KLDivergence¶

Description¶

The loss function that calculates the (Kullback–Leibler divergence). It reflects, like CrossEntropy, the measure of error in representing one density (real) of probabilities of another (predicted)

It is used in classification tasks.

The error function formula is:

$KL(P || Q) = \int\limits_{R^d} p(x)\log{\frac{p(x)}{q(x)}}dx$

where

$P, Q$ - continuous random variables in the $R^d$ space;
$KL(P || Q)$ - Kullback-Leibler divergence for distributions P and Q;
$p(x), q(x)$ - distribution densities of $P$ and $Q$ respectively.
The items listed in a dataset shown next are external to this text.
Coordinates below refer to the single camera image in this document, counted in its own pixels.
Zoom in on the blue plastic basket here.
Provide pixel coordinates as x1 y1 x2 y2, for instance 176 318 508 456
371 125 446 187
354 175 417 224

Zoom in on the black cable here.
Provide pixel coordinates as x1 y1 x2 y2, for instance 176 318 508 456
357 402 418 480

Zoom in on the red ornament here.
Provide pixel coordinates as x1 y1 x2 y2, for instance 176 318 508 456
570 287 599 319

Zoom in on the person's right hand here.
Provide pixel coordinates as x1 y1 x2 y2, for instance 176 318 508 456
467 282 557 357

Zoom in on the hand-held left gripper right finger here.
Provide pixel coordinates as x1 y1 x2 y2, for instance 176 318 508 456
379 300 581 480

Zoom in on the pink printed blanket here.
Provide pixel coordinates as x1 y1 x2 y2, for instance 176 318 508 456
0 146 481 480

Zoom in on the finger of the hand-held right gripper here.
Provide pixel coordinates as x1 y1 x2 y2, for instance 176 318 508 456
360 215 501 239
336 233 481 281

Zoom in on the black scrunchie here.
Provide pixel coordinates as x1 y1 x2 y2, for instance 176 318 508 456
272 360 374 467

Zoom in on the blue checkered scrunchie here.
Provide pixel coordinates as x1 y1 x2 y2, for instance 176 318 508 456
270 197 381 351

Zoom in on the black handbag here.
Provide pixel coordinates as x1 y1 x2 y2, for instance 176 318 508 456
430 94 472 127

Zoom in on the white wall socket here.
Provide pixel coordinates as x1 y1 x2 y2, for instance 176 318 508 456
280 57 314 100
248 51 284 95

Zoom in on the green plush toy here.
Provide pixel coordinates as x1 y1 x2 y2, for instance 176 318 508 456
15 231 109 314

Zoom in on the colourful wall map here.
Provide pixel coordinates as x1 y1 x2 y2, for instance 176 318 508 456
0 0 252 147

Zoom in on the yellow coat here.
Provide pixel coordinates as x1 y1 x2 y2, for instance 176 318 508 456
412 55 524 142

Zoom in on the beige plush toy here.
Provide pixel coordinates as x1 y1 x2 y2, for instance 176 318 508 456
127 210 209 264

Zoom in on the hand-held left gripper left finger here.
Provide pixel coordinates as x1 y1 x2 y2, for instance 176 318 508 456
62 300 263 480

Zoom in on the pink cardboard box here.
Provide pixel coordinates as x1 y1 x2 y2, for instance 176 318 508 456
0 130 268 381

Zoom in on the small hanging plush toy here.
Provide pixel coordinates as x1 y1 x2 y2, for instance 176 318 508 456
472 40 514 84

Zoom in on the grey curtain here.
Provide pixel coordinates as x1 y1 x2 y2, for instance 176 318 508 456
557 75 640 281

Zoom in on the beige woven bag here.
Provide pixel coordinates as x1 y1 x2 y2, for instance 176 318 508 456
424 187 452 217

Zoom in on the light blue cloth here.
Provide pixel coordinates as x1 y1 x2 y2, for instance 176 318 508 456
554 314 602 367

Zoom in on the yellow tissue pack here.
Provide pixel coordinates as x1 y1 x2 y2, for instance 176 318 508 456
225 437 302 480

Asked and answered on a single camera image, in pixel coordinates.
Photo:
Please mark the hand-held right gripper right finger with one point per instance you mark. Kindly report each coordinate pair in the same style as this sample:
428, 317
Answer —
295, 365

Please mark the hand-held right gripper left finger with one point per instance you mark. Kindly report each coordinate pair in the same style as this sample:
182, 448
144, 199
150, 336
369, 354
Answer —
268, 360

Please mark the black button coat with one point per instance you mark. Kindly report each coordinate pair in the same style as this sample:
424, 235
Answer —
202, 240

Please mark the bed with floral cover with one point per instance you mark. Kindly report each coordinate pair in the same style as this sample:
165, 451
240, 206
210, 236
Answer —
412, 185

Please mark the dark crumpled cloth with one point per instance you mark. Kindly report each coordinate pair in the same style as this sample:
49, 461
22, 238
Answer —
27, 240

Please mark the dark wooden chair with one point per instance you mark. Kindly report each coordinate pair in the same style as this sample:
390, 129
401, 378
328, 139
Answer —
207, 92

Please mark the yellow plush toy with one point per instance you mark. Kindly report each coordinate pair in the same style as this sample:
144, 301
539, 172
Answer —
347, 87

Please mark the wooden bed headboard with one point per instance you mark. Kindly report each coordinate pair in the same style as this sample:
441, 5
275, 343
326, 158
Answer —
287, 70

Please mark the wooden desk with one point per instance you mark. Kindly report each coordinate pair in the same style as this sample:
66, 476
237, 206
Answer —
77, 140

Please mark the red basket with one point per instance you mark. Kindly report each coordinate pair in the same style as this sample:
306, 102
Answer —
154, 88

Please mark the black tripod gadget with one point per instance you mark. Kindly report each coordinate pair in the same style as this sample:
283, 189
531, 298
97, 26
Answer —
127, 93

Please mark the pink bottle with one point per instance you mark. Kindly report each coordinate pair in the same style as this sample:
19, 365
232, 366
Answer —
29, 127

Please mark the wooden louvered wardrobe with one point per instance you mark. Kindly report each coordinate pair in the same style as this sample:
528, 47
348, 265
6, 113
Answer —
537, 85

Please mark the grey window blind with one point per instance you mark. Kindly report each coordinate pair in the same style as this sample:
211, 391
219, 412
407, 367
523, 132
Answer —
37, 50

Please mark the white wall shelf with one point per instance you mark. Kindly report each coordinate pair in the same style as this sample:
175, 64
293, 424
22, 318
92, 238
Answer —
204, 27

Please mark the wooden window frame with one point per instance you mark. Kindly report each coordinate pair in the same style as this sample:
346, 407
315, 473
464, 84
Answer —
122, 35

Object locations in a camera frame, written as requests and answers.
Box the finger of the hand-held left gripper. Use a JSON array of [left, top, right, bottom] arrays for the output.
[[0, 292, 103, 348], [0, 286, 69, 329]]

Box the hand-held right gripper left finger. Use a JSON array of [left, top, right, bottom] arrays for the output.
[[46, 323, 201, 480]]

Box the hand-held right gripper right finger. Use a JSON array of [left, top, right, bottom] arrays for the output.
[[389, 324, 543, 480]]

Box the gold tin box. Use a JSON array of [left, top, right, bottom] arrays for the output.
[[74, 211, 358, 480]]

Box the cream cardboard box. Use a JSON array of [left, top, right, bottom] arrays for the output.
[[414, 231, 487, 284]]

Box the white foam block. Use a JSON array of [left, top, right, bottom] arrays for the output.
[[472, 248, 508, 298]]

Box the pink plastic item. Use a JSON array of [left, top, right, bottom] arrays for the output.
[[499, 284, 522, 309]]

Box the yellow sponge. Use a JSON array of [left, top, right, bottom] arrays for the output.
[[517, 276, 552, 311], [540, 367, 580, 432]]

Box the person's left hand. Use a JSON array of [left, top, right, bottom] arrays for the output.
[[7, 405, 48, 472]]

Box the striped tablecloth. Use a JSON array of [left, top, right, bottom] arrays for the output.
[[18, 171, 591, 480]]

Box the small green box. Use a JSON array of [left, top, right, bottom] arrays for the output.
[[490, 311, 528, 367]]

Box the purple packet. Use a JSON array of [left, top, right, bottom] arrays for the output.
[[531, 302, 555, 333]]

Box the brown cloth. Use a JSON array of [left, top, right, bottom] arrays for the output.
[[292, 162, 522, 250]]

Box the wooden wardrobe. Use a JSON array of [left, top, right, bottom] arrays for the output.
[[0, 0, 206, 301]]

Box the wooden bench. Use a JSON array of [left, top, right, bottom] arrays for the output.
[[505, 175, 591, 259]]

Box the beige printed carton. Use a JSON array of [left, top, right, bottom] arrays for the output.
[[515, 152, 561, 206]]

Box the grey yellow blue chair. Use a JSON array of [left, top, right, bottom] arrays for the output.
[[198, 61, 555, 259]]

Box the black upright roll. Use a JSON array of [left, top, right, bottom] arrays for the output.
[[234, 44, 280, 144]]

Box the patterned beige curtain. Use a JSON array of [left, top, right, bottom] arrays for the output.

Connection with entropy and cross entropy:

$KL(P || Q) = \int p(x)\log{\frac{p(x)}{q(x)}}dx = \int p(x)\log{p(x)}dx - \int p(x)\log{q(x)}dx = H(p) + H(p, q)$

where

$H(p)$ - entropy of the distribution of $P$ ;
$H(p, q)$ - cross entropy of the distributions $P$ and $Q$ .

Initializing¶

def __init__(self, maxlabels=None, normTarget=False):

Parametrs

Parameter	Allowed types	Description	Default
maxlabels	int	Index of the last possible class	None
normTarget	bool	Whether to normalize the target distribution	False

Explanations

maxlabels - needed for additional verification when working with loaded target labels, i.e. if the target labels contain values larger than the value passed in this argument, the class will throw an error;

normTarget - when this flag is set, the values of the target class tensor will be normalized by the softmax function, that is, if the target tensor is received in the "raw" form with values $x_i\in{R}$ , then with the flag set: $x_i\in[0, 1]$ , $\sum_{i=0}^N x_i = 1$ .

Examples¶

Necessary imports:

import numpy as np
from PuzzleLib.Backend import gpuarray
from PuzzleLib.Cost import KLDivergence

Info

gpuarray required to properly place the tensor in the GPU

Synthetic target and prediction tensors:

scores = gpuarray.to_gpu(np.random.randn(10, 10).astype(np.float32))
labels = gpuarray.to_gpu(np.random.randn(10, 10).astype(np.float32))

Important

Please remember that the first dimension of target and prediction tensors is the size of the batch.

Initializing the error function:

div = KLDivergence(normTarget=True)

Calculating the error and the gradient on the batch:

error, grad = div(pred, target)